Dataset extract:
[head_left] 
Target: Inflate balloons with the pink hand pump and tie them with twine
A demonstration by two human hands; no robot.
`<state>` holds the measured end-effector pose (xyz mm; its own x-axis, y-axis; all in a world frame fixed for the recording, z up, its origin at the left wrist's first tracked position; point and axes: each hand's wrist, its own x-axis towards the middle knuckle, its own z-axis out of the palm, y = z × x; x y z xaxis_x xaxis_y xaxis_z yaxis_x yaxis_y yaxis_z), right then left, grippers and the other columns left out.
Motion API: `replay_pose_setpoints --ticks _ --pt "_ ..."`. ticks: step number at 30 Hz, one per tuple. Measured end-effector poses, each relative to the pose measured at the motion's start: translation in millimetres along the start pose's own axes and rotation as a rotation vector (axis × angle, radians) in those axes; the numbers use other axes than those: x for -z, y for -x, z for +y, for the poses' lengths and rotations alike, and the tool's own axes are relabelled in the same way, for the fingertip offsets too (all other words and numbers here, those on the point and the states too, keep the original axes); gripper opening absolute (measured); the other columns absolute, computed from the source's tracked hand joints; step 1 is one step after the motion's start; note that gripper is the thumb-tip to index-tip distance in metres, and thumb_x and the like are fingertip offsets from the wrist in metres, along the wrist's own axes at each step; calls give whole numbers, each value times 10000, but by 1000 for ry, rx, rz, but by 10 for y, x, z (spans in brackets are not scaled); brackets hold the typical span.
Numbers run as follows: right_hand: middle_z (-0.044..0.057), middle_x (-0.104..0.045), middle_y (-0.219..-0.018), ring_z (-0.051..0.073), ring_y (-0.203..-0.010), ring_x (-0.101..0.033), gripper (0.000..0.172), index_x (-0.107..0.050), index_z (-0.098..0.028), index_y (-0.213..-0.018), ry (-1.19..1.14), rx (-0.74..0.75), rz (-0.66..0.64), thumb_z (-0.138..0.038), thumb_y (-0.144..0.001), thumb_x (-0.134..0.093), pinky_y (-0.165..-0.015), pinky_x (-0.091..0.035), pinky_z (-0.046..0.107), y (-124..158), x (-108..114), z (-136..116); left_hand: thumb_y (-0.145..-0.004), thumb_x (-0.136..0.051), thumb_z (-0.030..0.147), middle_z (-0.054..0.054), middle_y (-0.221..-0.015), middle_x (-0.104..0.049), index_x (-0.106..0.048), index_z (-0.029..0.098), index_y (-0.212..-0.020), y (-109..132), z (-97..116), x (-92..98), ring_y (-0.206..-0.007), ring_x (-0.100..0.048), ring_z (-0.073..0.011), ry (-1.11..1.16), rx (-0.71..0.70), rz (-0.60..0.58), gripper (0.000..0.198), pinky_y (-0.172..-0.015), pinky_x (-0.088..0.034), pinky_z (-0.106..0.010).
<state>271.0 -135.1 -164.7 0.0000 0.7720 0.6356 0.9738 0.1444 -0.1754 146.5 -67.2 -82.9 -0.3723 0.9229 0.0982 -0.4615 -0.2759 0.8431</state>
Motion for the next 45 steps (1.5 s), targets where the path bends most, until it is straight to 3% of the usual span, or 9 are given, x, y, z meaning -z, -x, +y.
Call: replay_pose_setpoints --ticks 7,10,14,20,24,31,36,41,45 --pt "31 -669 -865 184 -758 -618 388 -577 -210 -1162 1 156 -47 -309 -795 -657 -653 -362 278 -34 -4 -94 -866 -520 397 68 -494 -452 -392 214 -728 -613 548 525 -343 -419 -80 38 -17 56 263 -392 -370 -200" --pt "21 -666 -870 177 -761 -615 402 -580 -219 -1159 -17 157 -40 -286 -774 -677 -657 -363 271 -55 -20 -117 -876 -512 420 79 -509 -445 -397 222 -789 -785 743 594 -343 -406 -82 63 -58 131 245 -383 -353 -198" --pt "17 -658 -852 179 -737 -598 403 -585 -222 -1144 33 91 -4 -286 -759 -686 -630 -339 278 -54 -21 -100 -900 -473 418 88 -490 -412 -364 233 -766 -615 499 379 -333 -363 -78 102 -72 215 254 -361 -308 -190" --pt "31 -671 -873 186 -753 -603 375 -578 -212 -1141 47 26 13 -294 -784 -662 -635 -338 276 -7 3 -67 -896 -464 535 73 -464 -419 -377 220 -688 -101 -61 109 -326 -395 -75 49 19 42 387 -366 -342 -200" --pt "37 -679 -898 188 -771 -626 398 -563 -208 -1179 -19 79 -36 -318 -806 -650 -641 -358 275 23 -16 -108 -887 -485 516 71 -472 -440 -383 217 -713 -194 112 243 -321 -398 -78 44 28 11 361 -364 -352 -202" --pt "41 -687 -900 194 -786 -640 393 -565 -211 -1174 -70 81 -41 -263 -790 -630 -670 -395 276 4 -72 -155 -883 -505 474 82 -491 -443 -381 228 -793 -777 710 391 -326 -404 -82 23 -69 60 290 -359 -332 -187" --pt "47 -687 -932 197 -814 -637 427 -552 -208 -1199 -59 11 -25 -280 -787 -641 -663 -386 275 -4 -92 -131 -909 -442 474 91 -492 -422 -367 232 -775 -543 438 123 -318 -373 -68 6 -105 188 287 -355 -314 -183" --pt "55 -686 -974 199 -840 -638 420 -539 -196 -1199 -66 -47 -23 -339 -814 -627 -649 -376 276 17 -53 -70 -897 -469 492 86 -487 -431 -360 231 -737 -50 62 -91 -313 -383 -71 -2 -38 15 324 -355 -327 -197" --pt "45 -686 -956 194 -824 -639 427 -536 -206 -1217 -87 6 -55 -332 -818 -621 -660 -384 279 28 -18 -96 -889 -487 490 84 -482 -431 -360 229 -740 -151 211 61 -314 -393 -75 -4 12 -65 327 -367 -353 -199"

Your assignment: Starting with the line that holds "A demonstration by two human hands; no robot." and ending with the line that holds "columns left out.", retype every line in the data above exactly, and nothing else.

Exercise response:
A demonstration by two human hands; no robot.
`<state>` holds the measured end-effector pose (xyz mm; its own x-axis, y-axis; all in a world frame fixed for the recording, z up, its origin at the left wrist's first tracked position; point and axes: each hand's wrist, its own x-axis towards the middle knuckle, its own z-axis out of the palm, y = z × x; x y z xaxis_x xaxis_y xaxis_z yaxis_x yaxis_y yaxis_z), right then left, grippers and the other columns left out.

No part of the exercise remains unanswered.